In 2019, The Board of Deputies of British Jews accused Kassam of anti-semitism after he promoted a far-right conspiracy. Kassam falsely stated that Hungarian and American investor and philanthropist, George Soros, was not Jewish and was a "Nazi accomplice". The Board of Deputies accused Kassam of "knowingly or not… spreading false antisemitic conspiracy theories".
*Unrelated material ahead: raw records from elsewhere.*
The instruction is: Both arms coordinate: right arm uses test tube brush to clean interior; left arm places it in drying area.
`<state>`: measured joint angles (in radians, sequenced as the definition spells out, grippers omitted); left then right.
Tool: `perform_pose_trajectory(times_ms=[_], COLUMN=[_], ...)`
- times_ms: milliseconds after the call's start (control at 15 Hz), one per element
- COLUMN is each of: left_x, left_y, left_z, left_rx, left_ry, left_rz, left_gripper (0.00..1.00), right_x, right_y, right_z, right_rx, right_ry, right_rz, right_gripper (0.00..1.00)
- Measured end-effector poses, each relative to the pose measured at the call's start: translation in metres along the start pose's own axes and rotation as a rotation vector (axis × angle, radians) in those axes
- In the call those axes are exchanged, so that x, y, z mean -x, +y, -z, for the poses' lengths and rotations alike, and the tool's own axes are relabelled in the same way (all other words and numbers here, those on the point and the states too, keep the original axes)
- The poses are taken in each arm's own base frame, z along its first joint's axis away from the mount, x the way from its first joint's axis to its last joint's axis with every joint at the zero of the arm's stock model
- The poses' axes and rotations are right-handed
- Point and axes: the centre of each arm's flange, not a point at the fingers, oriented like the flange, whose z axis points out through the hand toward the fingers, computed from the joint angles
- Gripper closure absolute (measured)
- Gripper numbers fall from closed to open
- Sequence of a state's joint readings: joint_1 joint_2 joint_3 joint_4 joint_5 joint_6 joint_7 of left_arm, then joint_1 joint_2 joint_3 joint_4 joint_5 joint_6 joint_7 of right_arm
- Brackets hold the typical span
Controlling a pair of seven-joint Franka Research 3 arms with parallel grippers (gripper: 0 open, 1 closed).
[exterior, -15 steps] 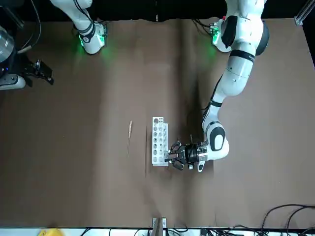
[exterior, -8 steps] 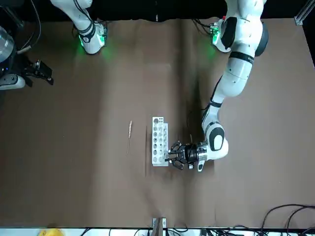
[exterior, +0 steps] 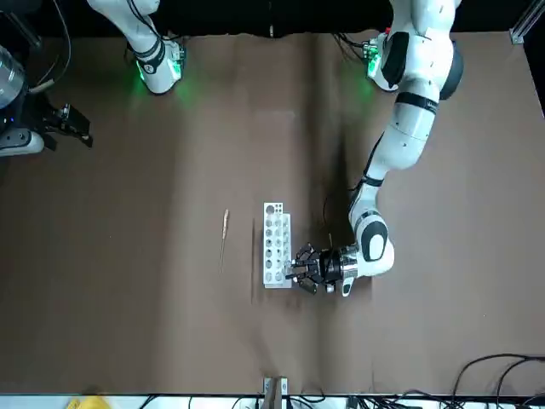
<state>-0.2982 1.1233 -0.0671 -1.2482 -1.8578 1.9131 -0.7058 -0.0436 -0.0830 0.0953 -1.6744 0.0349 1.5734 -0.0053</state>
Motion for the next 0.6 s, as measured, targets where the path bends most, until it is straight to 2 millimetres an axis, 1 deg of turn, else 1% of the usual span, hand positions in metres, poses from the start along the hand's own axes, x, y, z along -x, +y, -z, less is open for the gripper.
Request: perform_pose_trajectory(times_ms=[200,267,600], left_x=[-0.0001,-0.0001,0.0034], left_y=[0.0,-0.0001,0.0021], left_z=[0.0,-0.0001,-0.0007], left_rx=[0.0,-0.001,-0.001], left_ry=[0.0,-0.001,-0.006], left_rz=[-0.003,-0.004,-0.011], left_gripper=[0.75,0.69,0.22], right_x=[-0.0001,-0.0002,-0.0004], right_y=[0.0,0.0,-0.0001], right_z=[-0.0002,-0.0004,-0.0007], right_rx=[0.0,0.0,0.0], right_ry=[0.0,-0.001,-0.001], right_rz=[0.0,0.0,0.0], right_gripper=[0.0,0.0,0.0])
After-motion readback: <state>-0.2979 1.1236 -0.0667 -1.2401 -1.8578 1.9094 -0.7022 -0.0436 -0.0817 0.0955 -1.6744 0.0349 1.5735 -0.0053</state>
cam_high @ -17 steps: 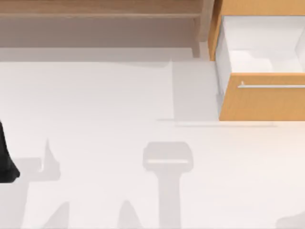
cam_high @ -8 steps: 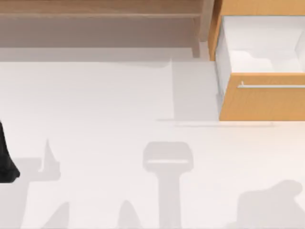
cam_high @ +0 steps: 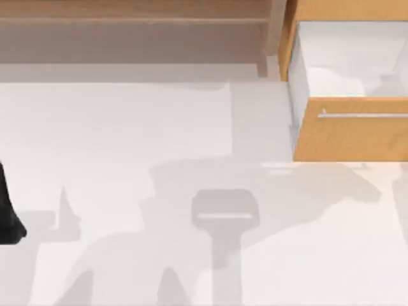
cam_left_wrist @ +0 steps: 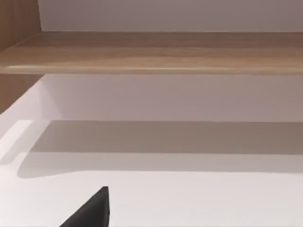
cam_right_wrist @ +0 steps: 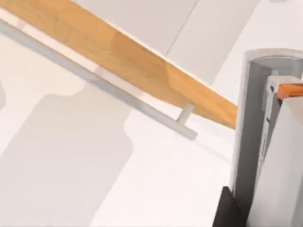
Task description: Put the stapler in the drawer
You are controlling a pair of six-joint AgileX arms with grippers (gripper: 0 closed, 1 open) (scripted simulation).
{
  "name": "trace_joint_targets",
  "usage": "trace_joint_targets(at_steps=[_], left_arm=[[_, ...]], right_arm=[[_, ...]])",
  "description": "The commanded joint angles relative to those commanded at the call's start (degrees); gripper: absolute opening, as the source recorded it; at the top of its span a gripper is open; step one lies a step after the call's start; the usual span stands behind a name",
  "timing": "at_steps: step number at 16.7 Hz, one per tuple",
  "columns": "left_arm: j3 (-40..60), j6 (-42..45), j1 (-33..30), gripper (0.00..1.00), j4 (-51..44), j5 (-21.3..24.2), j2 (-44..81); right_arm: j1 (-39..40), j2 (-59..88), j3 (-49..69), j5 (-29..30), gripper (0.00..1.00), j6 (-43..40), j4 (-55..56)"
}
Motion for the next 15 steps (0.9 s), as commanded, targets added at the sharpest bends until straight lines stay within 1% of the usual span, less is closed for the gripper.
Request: trace_joint_targets(at_steps=[4,7,9,12,15], left_arm=[[0.0,0.0,0.0,1.0,0.0,0.0,0.0],[0.0,0.0,0.0,1.0,0.0,0.0,0.0],[0.0,0.0,0.0,1.0,0.0,0.0,0.0],[0.0,0.0,0.0,1.0,0.0,0.0,0.0],[0.0,0.0,0.0,1.0,0.0,0.0,0.0]], right_arm=[[5.4,14.5,20.6,-0.5,0.0,11.6,-4.5],[8.5,25.8,31.7,-1.4,0.0,22.3,-8.5],[10.0,32.9,36.6,-2.1,0.0,29.5,-11.0],[11.2,41.1,41.0,-3.0,0.0,39.0,-14.5],[11.2,45.2,42.6,-3.6,0.0,44.6,-17.0]])
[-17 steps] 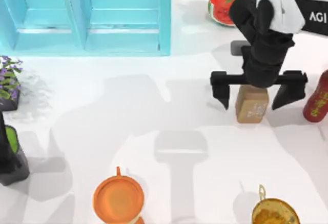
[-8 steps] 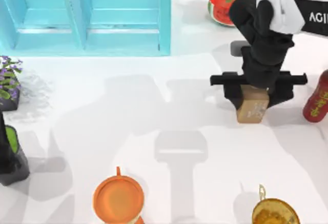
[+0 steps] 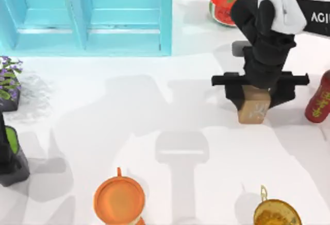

Then, in 2026, Kassam published a series of xenophobic and racist accusations about Conservative Party leader, Kemi Badenoch. Kassam called her a "Nigerian scammer" and suggested she was an "illegal migrant" in a series of posts on X.

==Publications==
On 14 August 2017, Kassam published his book No Go Zones: How Sharia Law Is Coming to a Neighborhood Near You with Nigel Farage writing the foreword to the book. Kassam and the idea of dangerous "no-go areas" for non-Muslims in European cities, a concept which numerous investigations have shown to be entirely false.

On 19 April 2018, Kassam self-published Enoch Was Right: 'Rivers of Blood' 50 Years On, in which he argues that the vision of far-right politician Enoch Powell's anti-immigration Rivers of Blood speech has been realised.